St. John's University, in the midst of a 10-year building initiative that will reshape the look and feel of the campus, remains under the watchful eye of local civic groups who fear new dormitories and other additional buildings will have a negative impact on the surrounding community.
In recent weeks there has been increasing speculation that the New York Mets were eyeing the St. John's campus as a temporary home for a minor league team, and while civic groups say they are being kept in the dark, the university maintains it is as willing as ever to work with the community.
"I can tell you without any doubt that the entire community will find this potential development to be most unsettling," wrote state Sen. Frank Padavan (D-Bellerose) to Father Donald Harrington, president of the University, in reference to a possible minor league ballfield on campus.
Jody Fisher, a spokesman for St. John's, said the Mets and the city are currently considering the campus, but he did not know what other sites the team was considering.
"We are really passive in this," Fisher said.
As of press time, the Mets' executive offices could not be reached for comment.
Padavan has been pushing for a plan which would allow the Mets to utilize grounds of Creedmoor, but last week a Mets official said the organization was no longer considering that option. Padavan said the project would require a parking garage, which would exacerbate the all ready crowded intersection of Utopia Parkway and Union Turnpike.
Kevin Forrestal, the co-president of the Hillcrest Estates Civic Association, said there was no mention of the Mets at a Jan. 12 Community Dialogue Group meeting, where university official met with members of the community.

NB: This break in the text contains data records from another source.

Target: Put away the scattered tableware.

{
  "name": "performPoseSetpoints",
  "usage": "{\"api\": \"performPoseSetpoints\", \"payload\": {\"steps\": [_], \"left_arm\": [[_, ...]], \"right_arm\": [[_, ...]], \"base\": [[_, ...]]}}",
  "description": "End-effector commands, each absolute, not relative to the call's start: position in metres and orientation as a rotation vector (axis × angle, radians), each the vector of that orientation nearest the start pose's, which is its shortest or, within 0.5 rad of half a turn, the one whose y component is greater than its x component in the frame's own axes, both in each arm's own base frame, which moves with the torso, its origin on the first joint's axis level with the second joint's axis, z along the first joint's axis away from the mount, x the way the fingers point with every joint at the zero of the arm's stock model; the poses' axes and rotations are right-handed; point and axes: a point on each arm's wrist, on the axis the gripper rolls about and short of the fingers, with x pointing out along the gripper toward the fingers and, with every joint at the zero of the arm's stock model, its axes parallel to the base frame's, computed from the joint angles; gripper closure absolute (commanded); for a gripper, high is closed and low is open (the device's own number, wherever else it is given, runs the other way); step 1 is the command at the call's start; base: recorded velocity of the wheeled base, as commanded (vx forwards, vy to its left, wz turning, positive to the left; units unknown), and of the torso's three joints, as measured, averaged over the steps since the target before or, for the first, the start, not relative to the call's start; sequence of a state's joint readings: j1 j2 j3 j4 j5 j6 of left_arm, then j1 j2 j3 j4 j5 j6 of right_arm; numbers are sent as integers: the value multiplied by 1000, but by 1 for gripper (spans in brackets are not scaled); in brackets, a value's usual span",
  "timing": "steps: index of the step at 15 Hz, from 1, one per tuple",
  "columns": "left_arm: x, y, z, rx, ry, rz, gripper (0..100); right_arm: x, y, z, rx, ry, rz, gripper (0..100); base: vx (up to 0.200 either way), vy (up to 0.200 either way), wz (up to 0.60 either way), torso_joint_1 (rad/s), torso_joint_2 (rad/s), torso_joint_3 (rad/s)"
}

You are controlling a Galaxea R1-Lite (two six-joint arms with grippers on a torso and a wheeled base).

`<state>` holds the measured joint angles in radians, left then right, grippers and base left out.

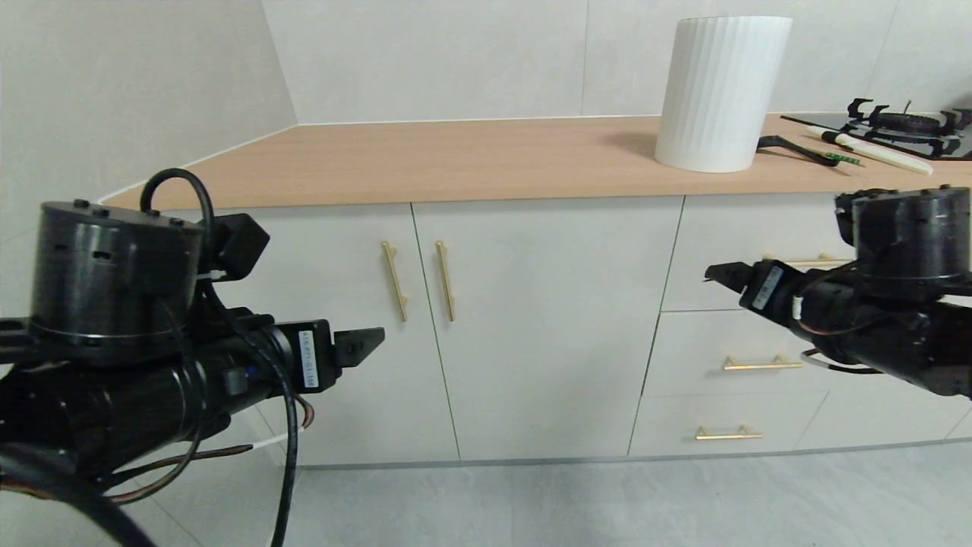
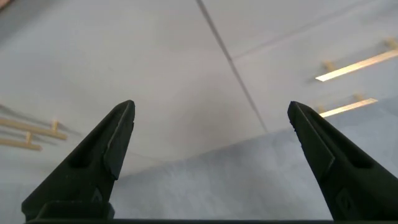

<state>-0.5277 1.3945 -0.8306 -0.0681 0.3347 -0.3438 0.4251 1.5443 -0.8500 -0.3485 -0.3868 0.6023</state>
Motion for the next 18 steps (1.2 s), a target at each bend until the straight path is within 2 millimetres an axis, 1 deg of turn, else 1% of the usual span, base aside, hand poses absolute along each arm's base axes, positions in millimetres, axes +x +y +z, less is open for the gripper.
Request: {"api": "performPoseSetpoints", "payload": {"steps": [1, 2, 3, 4, 5, 7, 8, 9, 11, 14, 16, 17, 18], "left_arm": [[174, -93, 233, -162, 408, -119, 0], [157, -83, 238, -171, 386, -114, 0], [140, -72, 236, -169, 381, -101, 0], [138, -72, 236, -169, 381, -101, 0], [100, -48, 225, -167, 355, -57, 0], [59, -22, 213, -171, 301, -23, 0], [42, -13, 208, -169, 282, -16, 0], [22, 0, 204, -184, 250, 13, 0], [-6, 13, 198, -220, 174, 120, 0], [-37, 19, 179, -199, 86, 236, 0], [-50, 19, 164, -192, 37, 293, 0], [-56, 17, 150, -183, 17, 343, 0], [-52, 17, 142, -181, 44, 389, 0]], "right_arm": [[190, 70, 226, 459, 227, -75, 0], [164, 51, 229, 431, 171, -111, 0], [135, 32, 229, 396, 111, -145, 0], [133, 31, 229, 394, 106, -149, 0], [77, 6, 218, 267, -3, -215, 0], [26, -5, 203, 135, -77, -232, 0], [6, -8, 198, 102, -88, -233, 0], [-11, -11, 194, 99, -82, -244, 0], [-32, -14, 184, 104, -106, -301, 0], [-51, -12, 173, 108, -157, -391, 0], [-61, -10, 167, 112, -191, -426, 0], [-65, -9, 161, 113, -195, -448, 0], [-65, -9, 160, 126, -194, -470, 0]], "base": [[0, 0, 0, 0, 0, 0], [0, 0, 0, 0, 0, 0], [0, 0, 0, 0, 0, 0], [0, 0, 0, 0, 0, 0], [0, 0, 0, 0, 0, 0], [0, 0, 0, 0, 0, 0], [0, 0, 0, 0, 0, 0], [0, 0, 0, 0, 0, 0], [0, 0, 0, 0, 0, 0], [0, 0, 0, 0, 0, 0], [0, 0, 0, 0, 0, 0], [0, 0, 0, 0, 0, 0], [0, 0, 0, 0, 0, 0]]}}
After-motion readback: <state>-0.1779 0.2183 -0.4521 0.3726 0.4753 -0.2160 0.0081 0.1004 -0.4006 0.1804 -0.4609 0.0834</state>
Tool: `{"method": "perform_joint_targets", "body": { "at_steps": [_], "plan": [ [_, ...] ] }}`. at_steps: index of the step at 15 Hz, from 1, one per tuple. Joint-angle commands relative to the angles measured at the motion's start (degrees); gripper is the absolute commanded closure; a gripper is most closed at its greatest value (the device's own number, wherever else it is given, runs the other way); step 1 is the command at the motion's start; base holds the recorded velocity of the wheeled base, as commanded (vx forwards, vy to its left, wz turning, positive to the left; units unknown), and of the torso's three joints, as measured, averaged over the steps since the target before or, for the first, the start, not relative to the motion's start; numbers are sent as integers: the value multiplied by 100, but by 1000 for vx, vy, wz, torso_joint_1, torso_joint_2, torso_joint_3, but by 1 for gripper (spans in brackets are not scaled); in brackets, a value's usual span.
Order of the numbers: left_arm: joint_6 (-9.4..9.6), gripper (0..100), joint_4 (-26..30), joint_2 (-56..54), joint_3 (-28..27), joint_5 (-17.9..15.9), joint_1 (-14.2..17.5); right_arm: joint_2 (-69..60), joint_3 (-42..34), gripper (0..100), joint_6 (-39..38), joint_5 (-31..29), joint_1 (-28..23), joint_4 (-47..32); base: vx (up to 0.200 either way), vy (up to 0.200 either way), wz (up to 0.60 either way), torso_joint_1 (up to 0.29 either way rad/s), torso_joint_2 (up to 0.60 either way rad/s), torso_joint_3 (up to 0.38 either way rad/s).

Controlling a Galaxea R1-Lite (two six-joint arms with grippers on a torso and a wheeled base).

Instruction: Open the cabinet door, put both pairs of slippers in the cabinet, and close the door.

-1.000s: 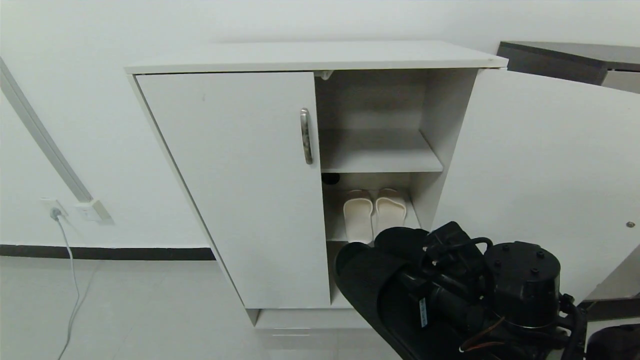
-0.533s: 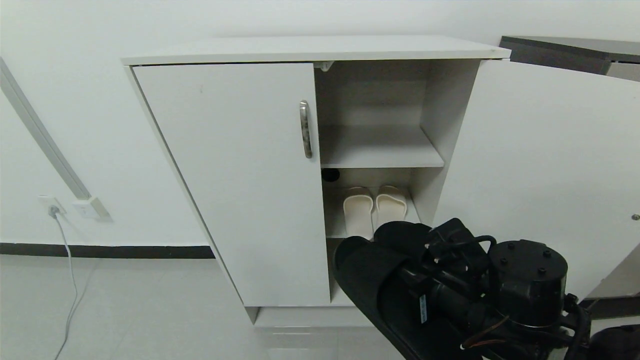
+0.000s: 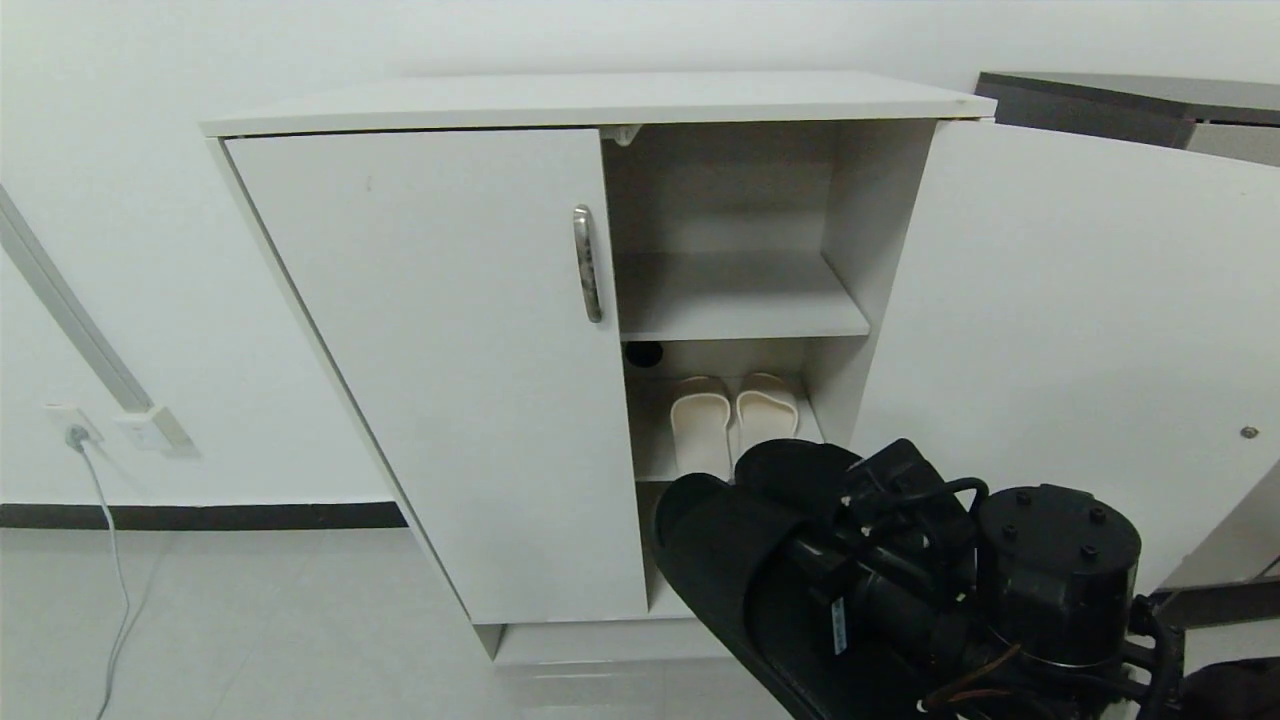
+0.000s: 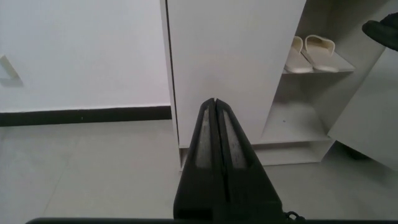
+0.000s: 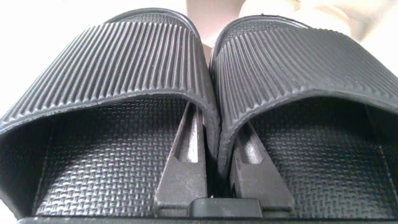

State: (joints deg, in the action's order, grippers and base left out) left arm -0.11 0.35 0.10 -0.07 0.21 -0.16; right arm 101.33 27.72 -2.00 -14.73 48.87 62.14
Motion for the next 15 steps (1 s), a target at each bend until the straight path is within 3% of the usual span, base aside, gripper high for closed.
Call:
{"method": "perform_joint_targets", "body": {
  "at_steps": [1, 3, 7, 9, 11, 12, 15],
  "plan": [
    [-15, 100, 0, -1, -1, 6, -2, 19, 14, 100, -2, -48, 96, -8, 0, 0, 0, 0, 0, 0],
    [11, 100, 0, 8, -1, -12, -2, 115, 357, 100, -11, -136, 184, -35, 0, 0, 0, 0, 0, 0],
    [72, 100, 0, -1, 7, 269, -2, 827, 1877, 100, -802, -2439, 826, -1160, 0, 0, 0, 0, 0, 0],
    [55, 100, 0, -1, 7, 269, -2, 1073, 2431, 100, -907, -3054, 843, -1678, 0, 0, 0, 0, 0, 0],
    [64, 100, 0, -1, 7, 269, -2, 1179, 2616, 100, -1004, -3282, 843, -1845, 0, 0, 0, 0, 0, 0],
    [72, 100, 0, -1, 7, 252, -2, 1319, 3108, 100, -1285, -3528, 817, -2338, 0, 0, 0, 0, 0, 0],
    [72, 100, 0, -1, 7, 252, -2, 1311, 3653, 100, -1435, -3555, 641, -2935, 0, 0, 0, 0, 0, 0]
  ]
}}
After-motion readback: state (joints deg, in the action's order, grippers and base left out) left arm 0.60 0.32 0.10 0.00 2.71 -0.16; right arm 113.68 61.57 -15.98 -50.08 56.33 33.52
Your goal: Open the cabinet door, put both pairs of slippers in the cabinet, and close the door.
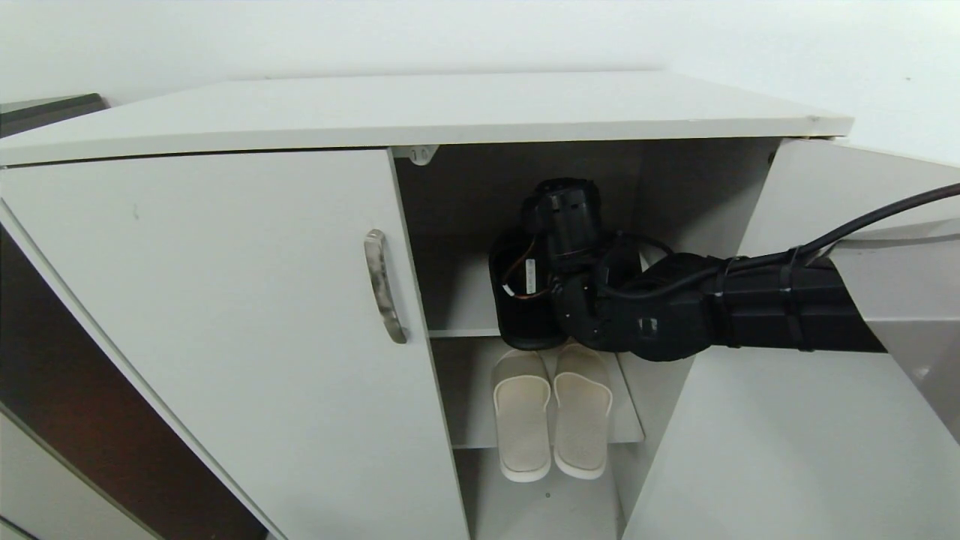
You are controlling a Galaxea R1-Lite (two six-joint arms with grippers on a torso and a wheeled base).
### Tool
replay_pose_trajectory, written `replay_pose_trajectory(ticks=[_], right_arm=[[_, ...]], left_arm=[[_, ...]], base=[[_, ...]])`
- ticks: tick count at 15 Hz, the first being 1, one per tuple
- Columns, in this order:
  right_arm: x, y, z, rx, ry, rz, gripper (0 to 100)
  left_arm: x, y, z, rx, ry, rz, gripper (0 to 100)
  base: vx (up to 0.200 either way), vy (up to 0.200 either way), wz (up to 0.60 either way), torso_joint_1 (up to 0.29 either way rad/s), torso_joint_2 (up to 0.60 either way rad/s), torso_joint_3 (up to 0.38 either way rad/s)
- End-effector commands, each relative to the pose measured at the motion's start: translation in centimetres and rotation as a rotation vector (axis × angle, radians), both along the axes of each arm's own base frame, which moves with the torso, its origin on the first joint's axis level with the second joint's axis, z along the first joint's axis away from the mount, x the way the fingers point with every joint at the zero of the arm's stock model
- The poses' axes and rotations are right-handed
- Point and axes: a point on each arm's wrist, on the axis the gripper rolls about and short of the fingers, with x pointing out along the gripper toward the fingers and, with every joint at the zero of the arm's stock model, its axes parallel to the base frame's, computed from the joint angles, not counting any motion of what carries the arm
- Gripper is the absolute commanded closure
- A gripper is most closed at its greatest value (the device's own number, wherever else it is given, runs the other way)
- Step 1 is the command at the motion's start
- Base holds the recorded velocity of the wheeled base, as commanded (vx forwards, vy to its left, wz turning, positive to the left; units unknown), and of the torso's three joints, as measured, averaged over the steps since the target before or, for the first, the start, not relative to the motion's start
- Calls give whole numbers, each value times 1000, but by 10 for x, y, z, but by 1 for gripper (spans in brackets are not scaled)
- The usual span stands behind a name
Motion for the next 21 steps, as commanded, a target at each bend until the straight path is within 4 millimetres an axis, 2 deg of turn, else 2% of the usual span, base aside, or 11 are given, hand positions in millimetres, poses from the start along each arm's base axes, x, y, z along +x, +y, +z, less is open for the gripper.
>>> replay_pose_trajectory(ticks=[1, 5, 7, 9, 10, 13, 21], right_arm=[[-12, -3, 11, 10, -10, 12, 0], [-53, -15, 27, 14, -15, 34, 0], [-74, -19, 27, 11, 0, 63, 0], [-112, -28, 26, 26, 11, 129, 0], [-125, -31, 27, 35, 3, 159, 100], [-148, -47, 24, 53, -12, 200, 100], [-149, -45, 21, 44, -10, 213, 100]], left_arm=[[0, 0, 0, 0, 0, 0, 100], [0, 0, 0, 0, 0, 0, 100], [0, 0, 0, 0, 0, 0, 100], [0, 0, 0, 0, 0, 1, 100], [0, 0, 0, 0, 0, 0, 100], [0, 0, 0, 0, 0, 0, 100], [0, 0, 0, -2, 0, 1, 100]], base=[[0, 0, 0, 0, 0, 0], [0, 0, 0, 0, 0, 0], [0, 0, 0, 0, 0, 0], [0, 0, 0, 0, 0, 0], [0, 0, 0, 0, 0, 0], [0, 0, 0, 0, 0, 0], [0, 0, 0, 0, 0, 0]])
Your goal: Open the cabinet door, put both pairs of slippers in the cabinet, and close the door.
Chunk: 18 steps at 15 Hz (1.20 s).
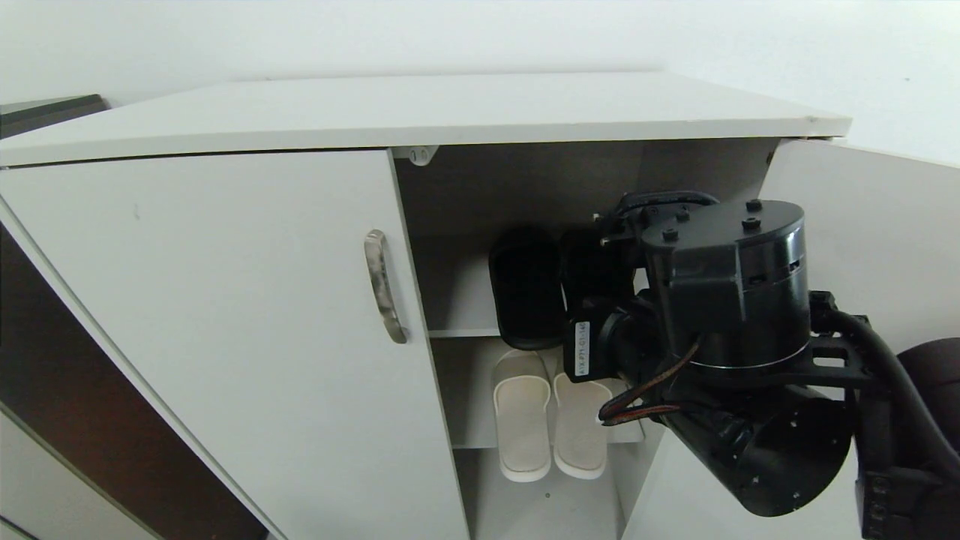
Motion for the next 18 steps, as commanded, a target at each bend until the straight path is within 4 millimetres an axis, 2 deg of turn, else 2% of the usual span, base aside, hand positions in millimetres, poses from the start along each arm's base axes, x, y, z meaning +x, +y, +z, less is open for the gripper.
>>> replay_pose_trajectory(ticks=[1, 5, 18], right_arm=[[0, 0, -1, -8, 0, 1, 100], [0, 0, 0, -13, -3, 2, 100], [0, 0, -7, -31, 9, 3, 100]], left_arm=[[0, 0, 0, 0, -2, 0, 100], [0, 0, 0, 1, 0, 0, 100], [0, 0, 0, 1, 0, 0, 100]], base=[[0, 0, 0, 0, 0, 0], [0, 0, 0, 0, 0, 0], [-200, 0, 0, 1, 3, 4]])
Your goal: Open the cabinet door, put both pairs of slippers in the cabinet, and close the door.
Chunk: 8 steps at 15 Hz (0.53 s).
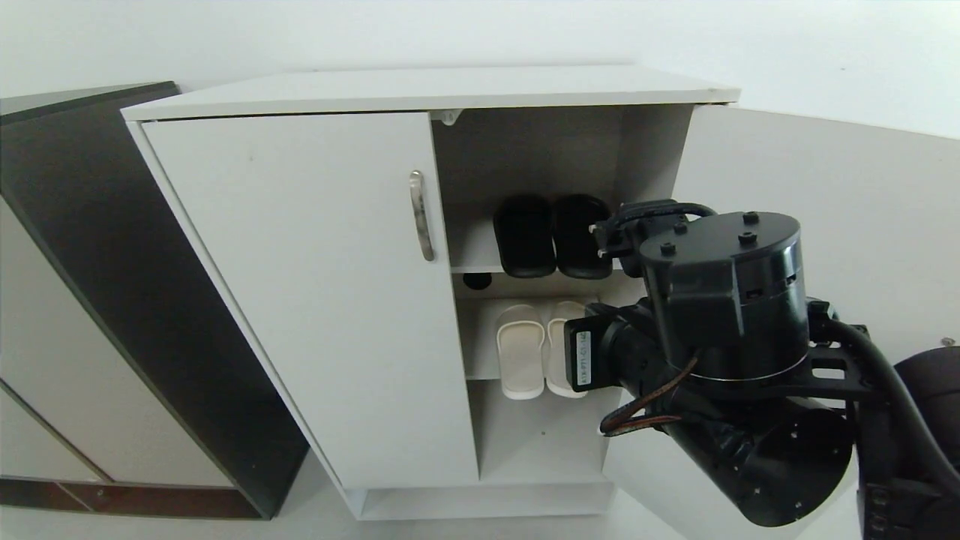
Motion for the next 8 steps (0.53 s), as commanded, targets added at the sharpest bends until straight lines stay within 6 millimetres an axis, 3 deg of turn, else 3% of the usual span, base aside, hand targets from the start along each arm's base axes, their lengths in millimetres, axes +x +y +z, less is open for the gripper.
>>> replay_pose_trajectory(ticks=[1, 7, 8], right_arm=[[0, 1, -2, -6, 2, 1, 100], [0, 0, -6, -20, 10, 2, 100], [0, 0, -6, -26, 10, 1, 100]], left_arm=[[0, 0, 0, 0, 1, 0, 100], [0, 0, 0, -2, 1, 0, 100], [0, 0, 0, -2, -1, 0, 100]], base=[[-200, 0, 0, -2, 2, 2], [-200, 0, 0, 2, 3, 4], [0, 0, 0, 0, 0, 0]])
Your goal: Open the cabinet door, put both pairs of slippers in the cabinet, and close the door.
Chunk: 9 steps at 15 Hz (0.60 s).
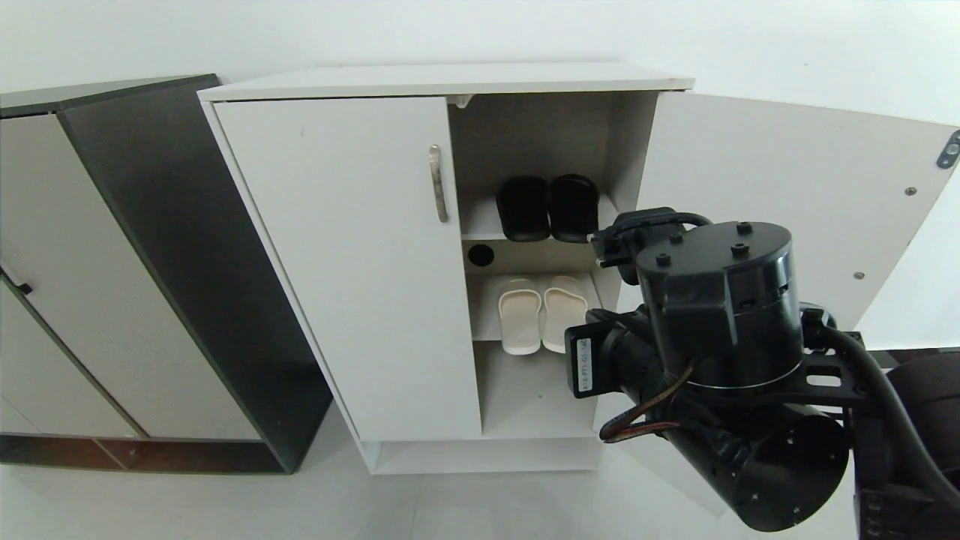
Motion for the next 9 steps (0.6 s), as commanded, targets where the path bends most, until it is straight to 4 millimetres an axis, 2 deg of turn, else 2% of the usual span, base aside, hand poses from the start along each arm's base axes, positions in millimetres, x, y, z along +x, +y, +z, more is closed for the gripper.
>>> replay_pose_trajectory(ticks=[1, 9], right_arm=[[0, 0, -3, -13, 4, 2, 100], [0, 0, -4, -17, 6, 2, 100]], left_arm=[[0, 0, 0, 0, -1, 0, 100], [0, 0, 0, -2, -1, 0, 100]], base=[[0, 0, 0, 0, 0, 0], [0, 0, 0, 0, 0, 0]])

Forrestal also said it was revealed at the meeting the third set of dorms planed by the university would be built closer to homes than the community had initially been told.
The first set of dorms built on the Grand Central Parkway service road opened in September and house approximately 700 students. The second set of dorms is being built adjacent to the first and will increase the on-campus population to approximately 2,000.
Forestal said the initial plans had placed the third set of dorms about 100 yards away from the edge of the campus, but the residents are now being told dorms are going to be built directly facing homes on 168th Street.
"There will be no setback and local homeowners will now be looking at high rise buildings," Padavan said in his letter to St. John's.
Harrington wrote in a response to Padavan's letter that the plans for the dorms have not changed and that they will be built 30 to 40 feet inside the property line with trees and greenery providing a visual buffer.
Both Padavan and local civic groups have asked the university to halt construction for one year in order to study the impact of the dormitory project on the surrounding community.
Harrington said on several occasions the university has changed its master plan based on input and suggestions from the community. In his letter, he said the location of three proposed parking structures was moved away from the Grand Central Parkway and 168th Street and the original height of the residence halls was reduced after the community expressed concern.
"As we have emphasized since it was first unveiled, the master plan is dynamic, designed to change as circumstances warrant it, including in response to community concerns wherever possible," said Harrington.
"It is our intention to keep these lines of communication open and filled with a constructive exchange of ideas."